Please help with graphing a quadratic function. y=(x-1)^2 Got stuck at y=(x-1)(x-1) and p=1, q=1 Which doesn't work, because you can't fix a vertex with one point on a graph.
What is Alberbra?
I don't know what your p and q are upposed to be.
Define a new variable x' = x-1. Your equation becomes
y = x'^2
The vertex of your parabola is at x=1, y=0.
That is one point of the graph. Other points are easily plotted.
The parameter p is often used to designate the distance from the vertex to the focus. In tis case, p = 1/4, since the standard parabola formula is y = 4px^2 , with p being the focal distance.
The standard quadratic is
y=a(x-h)²+k
where (h,k) is the vertex, and x=h is the axis of symmetry.

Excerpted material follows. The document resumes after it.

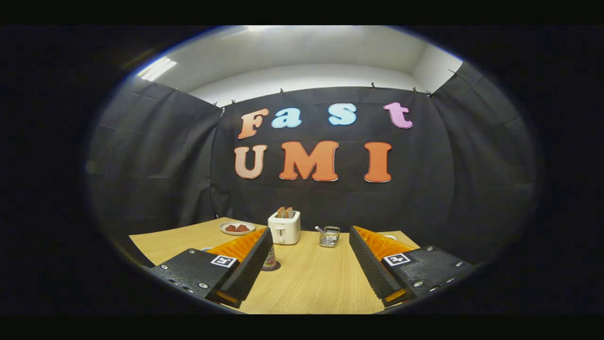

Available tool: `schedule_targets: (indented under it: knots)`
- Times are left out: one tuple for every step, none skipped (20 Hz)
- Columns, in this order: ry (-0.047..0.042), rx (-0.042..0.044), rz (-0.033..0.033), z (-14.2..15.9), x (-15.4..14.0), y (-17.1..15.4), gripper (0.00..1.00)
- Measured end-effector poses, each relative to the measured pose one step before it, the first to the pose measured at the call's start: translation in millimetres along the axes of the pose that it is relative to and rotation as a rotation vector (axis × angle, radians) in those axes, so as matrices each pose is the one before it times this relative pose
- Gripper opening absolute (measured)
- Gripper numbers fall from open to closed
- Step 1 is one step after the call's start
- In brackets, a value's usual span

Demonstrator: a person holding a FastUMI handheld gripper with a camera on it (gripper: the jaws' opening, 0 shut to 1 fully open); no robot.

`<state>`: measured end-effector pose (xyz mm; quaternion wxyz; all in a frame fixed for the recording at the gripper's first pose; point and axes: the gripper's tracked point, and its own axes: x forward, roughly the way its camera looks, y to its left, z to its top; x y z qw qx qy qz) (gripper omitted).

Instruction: Take the bottle from table, then pour the juice into the cup, finally place the bottle on the coaster

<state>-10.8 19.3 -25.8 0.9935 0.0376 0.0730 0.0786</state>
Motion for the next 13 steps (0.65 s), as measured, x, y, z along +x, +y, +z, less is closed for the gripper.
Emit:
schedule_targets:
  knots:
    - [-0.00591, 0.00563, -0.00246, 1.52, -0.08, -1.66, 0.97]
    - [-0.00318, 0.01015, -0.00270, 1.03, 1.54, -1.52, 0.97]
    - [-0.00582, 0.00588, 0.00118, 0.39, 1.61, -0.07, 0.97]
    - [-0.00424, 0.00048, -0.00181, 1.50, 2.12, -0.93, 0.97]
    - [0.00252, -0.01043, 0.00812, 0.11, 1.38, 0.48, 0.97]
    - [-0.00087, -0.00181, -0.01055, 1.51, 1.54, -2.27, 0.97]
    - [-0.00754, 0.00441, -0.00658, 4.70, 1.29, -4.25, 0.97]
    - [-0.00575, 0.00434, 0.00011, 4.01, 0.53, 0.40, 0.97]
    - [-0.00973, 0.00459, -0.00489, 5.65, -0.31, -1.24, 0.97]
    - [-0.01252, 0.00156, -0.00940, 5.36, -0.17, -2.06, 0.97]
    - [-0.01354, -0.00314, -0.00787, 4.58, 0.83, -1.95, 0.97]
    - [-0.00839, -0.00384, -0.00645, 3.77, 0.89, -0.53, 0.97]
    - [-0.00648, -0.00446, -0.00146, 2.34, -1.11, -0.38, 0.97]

The zeroes (p,q) are at -h±√(k/a).
If a>0, the quadratic is concave upwards, i.e. the vertex is at the minimum.
If a<0, the graph is concave downwards, or the vertex is at the maximum.
In the case of y=(x-1)²,
a=1, h=1, k=0
The zeroes are coincident because k=0, and coincide with the vertex. This also means that the graph is tangent to the x-axis.
I will leave it to you to figure out the concavity and the maximum/minimum.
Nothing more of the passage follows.